### The task
Take each line of the material that includes "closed" and copy it.

━━ Recorded information ━━

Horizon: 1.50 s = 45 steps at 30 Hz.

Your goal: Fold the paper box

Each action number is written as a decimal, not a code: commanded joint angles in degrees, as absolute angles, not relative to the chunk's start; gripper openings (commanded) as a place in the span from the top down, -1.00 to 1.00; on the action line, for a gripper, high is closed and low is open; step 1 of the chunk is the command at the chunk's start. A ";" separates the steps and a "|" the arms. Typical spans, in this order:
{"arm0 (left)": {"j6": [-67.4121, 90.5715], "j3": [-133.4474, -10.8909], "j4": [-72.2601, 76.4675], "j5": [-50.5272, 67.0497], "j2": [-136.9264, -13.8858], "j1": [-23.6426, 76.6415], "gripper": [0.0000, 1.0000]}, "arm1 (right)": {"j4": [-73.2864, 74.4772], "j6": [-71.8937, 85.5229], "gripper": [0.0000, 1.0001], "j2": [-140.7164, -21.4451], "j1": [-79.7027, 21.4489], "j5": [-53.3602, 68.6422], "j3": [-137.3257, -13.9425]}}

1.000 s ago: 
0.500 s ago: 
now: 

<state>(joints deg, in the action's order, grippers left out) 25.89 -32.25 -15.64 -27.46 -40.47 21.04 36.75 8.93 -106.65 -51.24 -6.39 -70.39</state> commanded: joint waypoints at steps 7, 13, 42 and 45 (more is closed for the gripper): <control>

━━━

### Response to this exercise
Each action number is written as a decimal, not a code: commanded joint angles in degrees, as absolute angles, not relative to the chunk's start; gripper openings (commanded) as a place in the span from the top down, -1.00 to 1.00; on the action line, for a gripper, high is closed and low is open; step 1 of the chunk is the command at the chunk's start. A ";" separates the steps and a "|" the arms. Typical spans, in this order:
<state>(joints deg, in the action's order, grippers left out) 25.89 -32.25 -15.64 -27.46 -40.47 21.04 36.75 8.93 -106.65 -51.24 -6.39 -70.39</state> commanded: joint waypoints at steps 7, 13, 42 and 45 (more is closed for the gripper): <control>

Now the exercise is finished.